### Action item
From the entries below, please gather each line containing the string "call".

### Provided data
——————————

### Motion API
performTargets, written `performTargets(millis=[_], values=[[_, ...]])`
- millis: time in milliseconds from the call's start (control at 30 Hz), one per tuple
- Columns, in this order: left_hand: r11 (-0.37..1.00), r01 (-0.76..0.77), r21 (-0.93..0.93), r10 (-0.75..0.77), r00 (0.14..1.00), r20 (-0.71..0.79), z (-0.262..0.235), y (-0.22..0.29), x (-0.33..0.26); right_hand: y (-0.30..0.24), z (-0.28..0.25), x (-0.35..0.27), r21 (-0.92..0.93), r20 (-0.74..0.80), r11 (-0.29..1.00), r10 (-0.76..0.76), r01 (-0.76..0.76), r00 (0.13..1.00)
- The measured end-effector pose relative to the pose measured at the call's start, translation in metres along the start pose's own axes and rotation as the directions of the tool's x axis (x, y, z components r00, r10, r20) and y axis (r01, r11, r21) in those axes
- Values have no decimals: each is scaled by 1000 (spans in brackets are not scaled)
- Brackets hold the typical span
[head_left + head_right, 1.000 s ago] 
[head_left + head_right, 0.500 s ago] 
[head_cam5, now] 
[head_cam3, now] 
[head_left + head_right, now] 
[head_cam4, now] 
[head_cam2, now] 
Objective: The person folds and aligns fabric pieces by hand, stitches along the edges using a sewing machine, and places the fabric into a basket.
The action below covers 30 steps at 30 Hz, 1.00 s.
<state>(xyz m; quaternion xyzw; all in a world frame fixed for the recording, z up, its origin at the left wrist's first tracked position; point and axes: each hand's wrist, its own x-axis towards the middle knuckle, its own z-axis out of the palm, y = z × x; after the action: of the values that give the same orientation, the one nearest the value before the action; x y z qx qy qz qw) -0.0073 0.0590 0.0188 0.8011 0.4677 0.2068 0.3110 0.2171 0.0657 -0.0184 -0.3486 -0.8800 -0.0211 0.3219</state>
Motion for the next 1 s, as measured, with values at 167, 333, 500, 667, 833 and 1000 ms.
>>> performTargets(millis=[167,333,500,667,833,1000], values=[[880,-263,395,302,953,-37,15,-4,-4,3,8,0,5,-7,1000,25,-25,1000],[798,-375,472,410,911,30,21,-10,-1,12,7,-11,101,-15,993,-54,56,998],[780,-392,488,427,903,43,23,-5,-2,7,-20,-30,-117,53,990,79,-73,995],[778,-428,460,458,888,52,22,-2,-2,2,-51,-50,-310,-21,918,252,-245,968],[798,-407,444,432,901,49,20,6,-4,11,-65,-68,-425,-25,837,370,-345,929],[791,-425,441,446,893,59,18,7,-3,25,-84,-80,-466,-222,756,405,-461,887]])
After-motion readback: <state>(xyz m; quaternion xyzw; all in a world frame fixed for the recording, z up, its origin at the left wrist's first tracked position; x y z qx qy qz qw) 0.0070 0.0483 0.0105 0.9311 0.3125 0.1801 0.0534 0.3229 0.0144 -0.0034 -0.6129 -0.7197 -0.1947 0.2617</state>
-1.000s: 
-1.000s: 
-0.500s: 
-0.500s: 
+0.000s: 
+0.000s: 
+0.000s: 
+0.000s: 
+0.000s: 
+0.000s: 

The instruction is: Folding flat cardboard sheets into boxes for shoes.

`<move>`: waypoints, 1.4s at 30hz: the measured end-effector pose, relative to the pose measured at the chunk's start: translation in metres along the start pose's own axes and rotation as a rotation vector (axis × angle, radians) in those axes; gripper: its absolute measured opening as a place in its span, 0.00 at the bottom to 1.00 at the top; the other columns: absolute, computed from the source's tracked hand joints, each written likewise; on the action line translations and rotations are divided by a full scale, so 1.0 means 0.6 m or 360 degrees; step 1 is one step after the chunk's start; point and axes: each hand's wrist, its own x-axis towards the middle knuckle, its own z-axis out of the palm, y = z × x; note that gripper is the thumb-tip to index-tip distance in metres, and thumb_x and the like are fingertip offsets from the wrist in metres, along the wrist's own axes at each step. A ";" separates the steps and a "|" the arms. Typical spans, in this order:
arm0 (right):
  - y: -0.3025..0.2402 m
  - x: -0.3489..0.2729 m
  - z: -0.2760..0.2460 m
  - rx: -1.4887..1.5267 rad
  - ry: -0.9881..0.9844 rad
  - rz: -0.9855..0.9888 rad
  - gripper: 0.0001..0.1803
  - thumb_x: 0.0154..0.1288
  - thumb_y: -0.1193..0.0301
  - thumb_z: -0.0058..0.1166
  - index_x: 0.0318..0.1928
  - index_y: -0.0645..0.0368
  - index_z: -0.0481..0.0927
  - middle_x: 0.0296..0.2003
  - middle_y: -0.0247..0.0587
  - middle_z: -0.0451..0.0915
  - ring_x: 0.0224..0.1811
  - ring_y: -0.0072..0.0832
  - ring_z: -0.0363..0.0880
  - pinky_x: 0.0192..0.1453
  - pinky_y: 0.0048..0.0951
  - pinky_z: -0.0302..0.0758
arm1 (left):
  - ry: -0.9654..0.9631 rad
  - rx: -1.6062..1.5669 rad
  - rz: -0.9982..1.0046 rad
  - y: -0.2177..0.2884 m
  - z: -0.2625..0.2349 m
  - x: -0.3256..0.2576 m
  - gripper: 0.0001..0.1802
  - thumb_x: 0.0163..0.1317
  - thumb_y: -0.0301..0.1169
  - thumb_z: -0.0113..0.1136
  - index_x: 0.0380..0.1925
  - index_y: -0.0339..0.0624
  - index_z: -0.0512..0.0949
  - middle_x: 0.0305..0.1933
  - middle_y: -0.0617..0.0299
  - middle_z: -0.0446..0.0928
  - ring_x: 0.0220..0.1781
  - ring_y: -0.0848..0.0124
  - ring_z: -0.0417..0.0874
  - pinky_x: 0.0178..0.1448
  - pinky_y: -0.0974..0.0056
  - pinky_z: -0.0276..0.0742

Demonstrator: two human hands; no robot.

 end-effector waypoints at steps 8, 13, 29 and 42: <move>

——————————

### Completed task
- millis: time in milliseconds from the call's start (control at 30 Hz), one per tuple
- The measured end-effector pose relative to the pose measured at the call's start, translation in metres along the start pose's own axes and rotation as the directions of the tool's x axis (x, y, z components r00, r10, r20) and y axis (r01, r11, r21) in those axes

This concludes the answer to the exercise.